# in laws!!



## anonymous2223 (Jun 21, 2012)

im sure people here have issues with there in laws....


okay so me and my H started dating 6 yrs ago before i came around he was dating an ex that my in laws where very much in love with specially my sister in laws. so with that being said from the very beginning my sister in laws hated me. i always kept my cool on and was always nice to them. my sister in laws kept in touch with this ex girlfriend(whom is obsess with my H till this day) i didnt care much about it back then since we had just started dating never though it would be a long term relationship and specially turning it into us being married with 3 children. 
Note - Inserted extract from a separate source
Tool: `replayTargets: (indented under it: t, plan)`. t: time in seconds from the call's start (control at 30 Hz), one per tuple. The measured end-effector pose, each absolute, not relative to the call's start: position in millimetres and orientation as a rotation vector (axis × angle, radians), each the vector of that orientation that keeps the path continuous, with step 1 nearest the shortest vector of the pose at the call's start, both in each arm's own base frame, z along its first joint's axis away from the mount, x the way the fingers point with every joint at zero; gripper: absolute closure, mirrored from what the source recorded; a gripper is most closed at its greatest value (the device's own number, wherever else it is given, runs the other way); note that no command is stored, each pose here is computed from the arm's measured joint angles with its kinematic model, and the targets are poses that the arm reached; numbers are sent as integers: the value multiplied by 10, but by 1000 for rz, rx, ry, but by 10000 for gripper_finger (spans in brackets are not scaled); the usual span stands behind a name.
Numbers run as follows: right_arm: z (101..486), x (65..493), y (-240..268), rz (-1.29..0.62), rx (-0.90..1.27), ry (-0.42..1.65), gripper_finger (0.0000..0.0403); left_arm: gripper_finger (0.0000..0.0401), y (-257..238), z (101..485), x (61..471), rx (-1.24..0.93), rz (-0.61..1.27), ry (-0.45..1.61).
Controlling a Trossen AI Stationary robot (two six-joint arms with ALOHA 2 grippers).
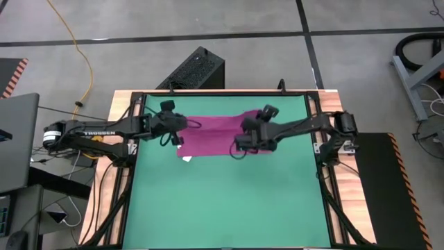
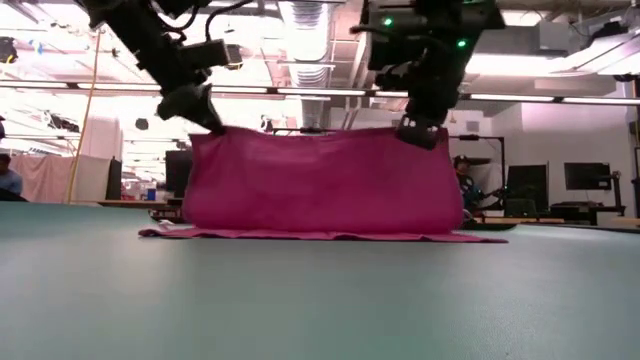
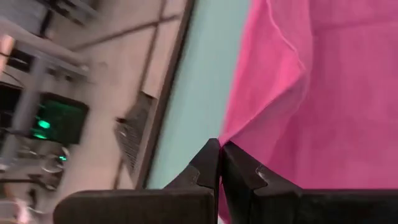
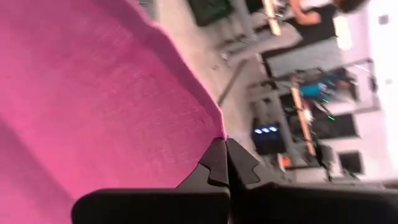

as years went by this woman has always been wanting to know how our lives are doing. my H and I had heard that this EX would ask about him to see how he is doing and want to his business. now my H has NC with her ever since they broke up back when they were teens. its like my sister in laws are obsess that in some way they feel im in the way of my H and his EX being together(i hope this makes any sense) the way i feel is he married me for a reason he has been with me for 6 years. why cant they get the point?? i have talked to my husband about it of course he has tried to say something to them in the past. the problem is they are very scandalous ppl they dont know how to sit down and talk they want to make everything into an argument(thank god my H is not like his sisters) now recently my H and his sisters dont talk(personal problems between them) but it sometimes does get to me that i just wished i got along with my sister in laws. i dislike the simple fact that they wish his EX was there SIL and not me


----------



## NotAlwaysEasy (Jun 21, 2012)

I can't really help. My parents are/were very much the same with me and my ex, they don't like my DF and would give anything for me to be with my ex. It's quite upsetting to me that my parents can't accept my DF for who he is, and instead have gone to great lengths to try and push us apart. DF says that he doesn't really care, they aren't in our lives anymore anyway, but I have no doubt it would affect him in some way. Maybe that's just me yearning for the parents I never had? 
I wish I could help, but all I can do is say you are not alone.
_Posted via Mobile Device_


----------



## anonymous2223 (Jun 21, 2012)

It's sad how family can be so selfish and not see that, that person makes you very happy.
_Posted via Mobile Device_


----------



## lamaga (May 8, 2012)

You cannot control who other people befriend. Your sister-in-laws are friends with this woman, who is long ago in your husband's past. Let it go. You cannot control it, so you might as well.

And btw, maybe the reason they don't like you is because you clearly hold them in low regard. I'd work on mending the relationship with the SILs and forget about the ex.


----------



## anonymous2223 (Jun 21, 2012)

I've tried making the relationship better between us better even when they lost there home my in laws came to live with me and at that I never got a thank you. They would constantly tell me to my face that they missed his EX. Thing is they never even gave me a chance to get to know me. From the very moment they hated me. Relationship with my other sister in laws(brothers wives)are great. It's just my husbands sisters I can't seem to get them to like me. Hopefully one day I can say I get along with them till then I'm just going to worry about my marriage and as long as my marriage is great then that's all that should matter.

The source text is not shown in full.